10. The recommendations of the Standing Committee on Petroleum, which has suggested several measures to restructure the customs and excise duties of Petroleum products, should be implemented. This would help in bringing down the prices of petroleum products and provide some relief to the people. The government should not stall this duty restructuring on revenue considerations.
11. The existent structure of customs duties for Power projects, especially Mega Power projects of 1000 MW and above which does not attract any customs duty, discriminates against domestic industries like BHEL. There are further moves to make the entire Power sector a virtually zero import duty segment by bringing down the eligibility limit for Mega Power projects to 250 MW. This should not be done.

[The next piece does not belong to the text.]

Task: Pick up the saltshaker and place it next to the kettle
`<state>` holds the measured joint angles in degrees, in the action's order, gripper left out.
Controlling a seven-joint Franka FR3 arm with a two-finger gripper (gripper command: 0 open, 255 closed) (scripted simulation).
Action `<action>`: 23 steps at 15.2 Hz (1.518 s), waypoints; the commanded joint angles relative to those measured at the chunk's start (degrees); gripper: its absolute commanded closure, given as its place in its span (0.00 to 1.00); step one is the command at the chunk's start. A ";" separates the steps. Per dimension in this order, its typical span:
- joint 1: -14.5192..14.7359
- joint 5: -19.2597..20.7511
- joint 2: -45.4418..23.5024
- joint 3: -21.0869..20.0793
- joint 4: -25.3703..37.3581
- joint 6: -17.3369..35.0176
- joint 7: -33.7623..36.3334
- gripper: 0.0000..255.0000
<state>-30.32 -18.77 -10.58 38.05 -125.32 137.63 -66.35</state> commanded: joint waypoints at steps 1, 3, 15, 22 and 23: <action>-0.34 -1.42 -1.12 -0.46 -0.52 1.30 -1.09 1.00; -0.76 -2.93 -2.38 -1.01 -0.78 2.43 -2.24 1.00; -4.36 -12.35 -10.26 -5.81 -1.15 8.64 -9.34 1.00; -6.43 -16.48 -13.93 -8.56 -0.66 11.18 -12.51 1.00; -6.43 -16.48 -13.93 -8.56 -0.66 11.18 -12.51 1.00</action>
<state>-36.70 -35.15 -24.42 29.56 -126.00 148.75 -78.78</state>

12. The government should honour the commitment made in the CMP that profit-making PSUs will not be privatised. Keeping this in view there should be no disinvestments of shares in such PSUs like BHEL. The government should not unilaterally proceed with mergers in the nationalized banks and should discuss such issues with the trade unions as stated in the CMP. The proposal for increasing the FDI to 74% in the Indian private banks should not be proceeded with as it would mean handing over control of funds to foreign banks. The public distribution system should be strengthened without resort to food coupons.